» Work order
A complete, word-for-word restatement of the entries is needed.

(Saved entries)
━━━━━━━━━━
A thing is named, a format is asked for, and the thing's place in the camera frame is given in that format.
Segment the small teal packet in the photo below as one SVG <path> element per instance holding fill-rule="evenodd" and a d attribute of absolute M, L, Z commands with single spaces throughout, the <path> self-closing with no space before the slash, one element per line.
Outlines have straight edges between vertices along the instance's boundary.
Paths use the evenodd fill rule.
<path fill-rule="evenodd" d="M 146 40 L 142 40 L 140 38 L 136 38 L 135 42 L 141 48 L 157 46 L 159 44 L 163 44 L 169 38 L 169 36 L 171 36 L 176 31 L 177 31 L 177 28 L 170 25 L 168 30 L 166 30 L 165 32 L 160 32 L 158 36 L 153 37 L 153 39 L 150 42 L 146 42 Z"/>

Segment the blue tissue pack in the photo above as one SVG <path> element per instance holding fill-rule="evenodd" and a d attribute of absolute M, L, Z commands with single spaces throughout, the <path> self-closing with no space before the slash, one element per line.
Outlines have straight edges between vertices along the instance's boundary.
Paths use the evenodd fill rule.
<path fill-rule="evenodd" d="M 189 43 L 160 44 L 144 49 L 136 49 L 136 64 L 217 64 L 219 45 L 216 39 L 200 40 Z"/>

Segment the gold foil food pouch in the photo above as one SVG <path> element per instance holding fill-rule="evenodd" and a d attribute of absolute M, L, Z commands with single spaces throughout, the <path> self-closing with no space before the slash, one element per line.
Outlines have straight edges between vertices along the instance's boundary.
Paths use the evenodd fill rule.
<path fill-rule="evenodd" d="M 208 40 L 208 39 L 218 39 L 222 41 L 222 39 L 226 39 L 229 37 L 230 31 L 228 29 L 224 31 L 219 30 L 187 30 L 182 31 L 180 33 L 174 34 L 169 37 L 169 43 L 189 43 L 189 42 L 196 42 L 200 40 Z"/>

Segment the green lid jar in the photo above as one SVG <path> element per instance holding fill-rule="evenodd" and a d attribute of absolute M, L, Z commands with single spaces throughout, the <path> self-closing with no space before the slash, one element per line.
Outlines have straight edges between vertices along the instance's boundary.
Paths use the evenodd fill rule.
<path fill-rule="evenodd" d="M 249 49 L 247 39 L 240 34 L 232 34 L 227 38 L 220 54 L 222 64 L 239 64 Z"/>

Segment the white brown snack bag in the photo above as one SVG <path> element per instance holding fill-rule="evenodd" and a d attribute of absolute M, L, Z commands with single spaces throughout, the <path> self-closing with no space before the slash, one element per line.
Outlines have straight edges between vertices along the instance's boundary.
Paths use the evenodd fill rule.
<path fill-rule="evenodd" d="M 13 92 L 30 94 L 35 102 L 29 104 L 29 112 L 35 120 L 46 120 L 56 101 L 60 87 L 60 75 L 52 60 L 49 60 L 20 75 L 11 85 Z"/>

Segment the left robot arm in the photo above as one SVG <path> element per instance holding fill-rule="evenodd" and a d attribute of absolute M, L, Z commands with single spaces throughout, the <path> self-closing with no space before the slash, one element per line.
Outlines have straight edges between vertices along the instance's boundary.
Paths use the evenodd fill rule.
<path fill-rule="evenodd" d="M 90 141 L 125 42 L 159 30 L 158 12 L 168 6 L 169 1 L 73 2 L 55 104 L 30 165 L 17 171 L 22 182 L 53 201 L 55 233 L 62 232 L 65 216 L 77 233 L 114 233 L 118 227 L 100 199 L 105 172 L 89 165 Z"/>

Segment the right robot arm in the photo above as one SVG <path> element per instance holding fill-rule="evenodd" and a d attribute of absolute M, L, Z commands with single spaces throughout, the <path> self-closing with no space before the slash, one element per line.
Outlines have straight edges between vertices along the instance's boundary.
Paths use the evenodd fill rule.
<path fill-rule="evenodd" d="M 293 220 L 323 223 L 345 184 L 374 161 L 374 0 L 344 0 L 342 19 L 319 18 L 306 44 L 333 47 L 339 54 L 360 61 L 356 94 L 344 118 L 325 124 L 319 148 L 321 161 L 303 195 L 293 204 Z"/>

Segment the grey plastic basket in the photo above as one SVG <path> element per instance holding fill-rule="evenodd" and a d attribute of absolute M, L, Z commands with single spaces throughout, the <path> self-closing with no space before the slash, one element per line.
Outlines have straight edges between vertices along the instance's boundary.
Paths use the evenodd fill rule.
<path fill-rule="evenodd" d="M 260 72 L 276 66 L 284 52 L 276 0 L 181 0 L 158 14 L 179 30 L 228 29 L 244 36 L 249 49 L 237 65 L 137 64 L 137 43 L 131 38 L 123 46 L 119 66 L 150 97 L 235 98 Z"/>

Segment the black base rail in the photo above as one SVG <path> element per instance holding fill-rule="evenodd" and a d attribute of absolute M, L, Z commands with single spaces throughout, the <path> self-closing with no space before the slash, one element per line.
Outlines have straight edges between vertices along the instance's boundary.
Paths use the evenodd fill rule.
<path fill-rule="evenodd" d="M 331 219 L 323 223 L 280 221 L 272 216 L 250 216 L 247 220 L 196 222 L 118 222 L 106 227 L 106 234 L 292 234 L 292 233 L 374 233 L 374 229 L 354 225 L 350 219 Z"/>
━━━━━━━━━━
» Completed exercise
A thing is named, a format is asked for, and the thing's place in the camera frame is given in that format.
Segment the small teal packet in the photo below as one SVG <path> element per instance holding fill-rule="evenodd" and a d attribute of absolute M, L, Z commands with single spaces throughout, the <path> self-closing with no space before the slash, one element per line.
Outlines have straight edges between vertices along the instance's boundary.
Paths use the evenodd fill rule.
<path fill-rule="evenodd" d="M 146 40 L 142 40 L 140 38 L 136 38 L 135 42 L 141 48 L 157 46 L 159 44 L 163 44 L 169 38 L 169 36 L 171 36 L 176 31 L 177 31 L 177 28 L 170 25 L 168 30 L 166 30 L 165 32 L 160 32 L 158 36 L 153 37 L 153 39 L 150 42 L 146 42 Z"/>

Segment the blue tissue pack in the photo above as one SVG <path> element per instance holding fill-rule="evenodd" and a d attribute of absolute M, L, Z commands with single spaces throughout, the <path> self-closing with no space before the slash, one element per line.
Outlines have straight edges between vertices along the instance's boundary.
Paths use the evenodd fill rule.
<path fill-rule="evenodd" d="M 189 43 L 160 44 L 144 49 L 136 49 L 136 64 L 217 64 L 219 45 L 216 39 L 200 40 Z"/>

Segment the gold foil food pouch in the photo above as one SVG <path> element per instance holding fill-rule="evenodd" and a d attribute of absolute M, L, Z commands with single spaces throughout, the <path> self-closing with no space before the slash, one element per line.
Outlines have straight edges between vertices along the instance's boundary.
Paths use the evenodd fill rule.
<path fill-rule="evenodd" d="M 208 40 L 208 39 L 218 39 L 222 41 L 222 39 L 226 39 L 229 37 L 230 31 L 228 29 L 224 31 L 219 30 L 187 30 L 182 31 L 180 33 L 174 34 L 169 37 L 169 43 L 189 43 L 189 42 L 196 42 L 200 40 Z"/>

Segment the green lid jar in the photo above as one SVG <path> element per instance holding fill-rule="evenodd" and a d attribute of absolute M, L, Z commands with single spaces throughout, the <path> self-closing with no space before the slash, one element per line.
Outlines have straight edges between vertices along the instance's boundary.
Paths use the evenodd fill rule.
<path fill-rule="evenodd" d="M 249 49 L 247 39 L 240 34 L 232 34 L 227 38 L 220 54 L 222 64 L 239 64 Z"/>

Segment the white brown snack bag in the photo above as one SVG <path> element per instance holding fill-rule="evenodd" and a d attribute of absolute M, L, Z commands with single spaces throughout, the <path> self-closing with no space before the slash, one element per line.
Outlines have straight edges between vertices along the instance's boundary.
Paths use the evenodd fill rule.
<path fill-rule="evenodd" d="M 13 92 L 30 94 L 35 102 L 29 104 L 29 112 L 35 120 L 46 120 L 56 101 L 60 87 L 60 75 L 52 60 L 49 60 L 20 75 L 11 85 Z"/>

Segment the left robot arm in the photo above as one SVG <path> element per instance holding fill-rule="evenodd" and a d attribute of absolute M, L, Z commands with single spaces throughout, the <path> self-closing with no space before the slash, one element per line.
Outlines have straight edges between vertices along the instance's boundary.
Paths use the evenodd fill rule.
<path fill-rule="evenodd" d="M 90 141 L 125 42 L 159 30 L 158 12 L 168 6 L 169 1 L 73 2 L 55 104 L 30 165 L 17 171 L 22 182 L 53 201 L 55 233 L 62 232 L 65 216 L 77 233 L 114 233 L 118 227 L 100 199 L 105 172 L 89 165 Z"/>

Segment the right robot arm in the photo above as one SVG <path> element per instance holding fill-rule="evenodd" and a d attribute of absolute M, L, Z commands with single spaces throughout, the <path> self-closing with no space before the slash, one element per line.
Outlines have straight edges between vertices along the instance's boundary.
Paths use the evenodd fill rule.
<path fill-rule="evenodd" d="M 293 220 L 323 223 L 345 184 L 374 161 L 374 0 L 344 0 L 342 19 L 319 18 L 306 44 L 333 47 L 339 54 L 360 61 L 356 94 L 344 118 L 325 124 L 319 148 L 321 161 L 303 195 L 293 204 Z"/>

Segment the grey plastic basket in the photo above as one SVG <path> element per instance holding fill-rule="evenodd" and a d attribute of absolute M, L, Z commands with single spaces throughout, the <path> self-closing with no space before the slash, one element per line.
Outlines have straight edges between vertices along the instance's boundary.
Paths use the evenodd fill rule.
<path fill-rule="evenodd" d="M 260 72 L 276 66 L 284 52 L 276 0 L 181 0 L 158 14 L 179 30 L 228 29 L 244 36 L 249 49 L 237 65 L 137 64 L 137 43 L 131 38 L 123 46 L 119 66 L 150 97 L 235 98 Z"/>

Segment the black base rail in the photo above as one SVG <path> element per instance holding fill-rule="evenodd" and a d attribute of absolute M, L, Z commands with single spaces throughout, the <path> self-closing with no space before the slash, one element per line.
Outlines have straight edges between vertices along the instance's boundary.
Paths use the evenodd fill rule.
<path fill-rule="evenodd" d="M 331 219 L 323 223 L 280 221 L 272 216 L 250 216 L 247 220 L 196 222 L 118 222 L 106 227 L 106 234 L 292 234 L 292 233 L 374 233 L 374 229 L 354 225 L 350 219 Z"/>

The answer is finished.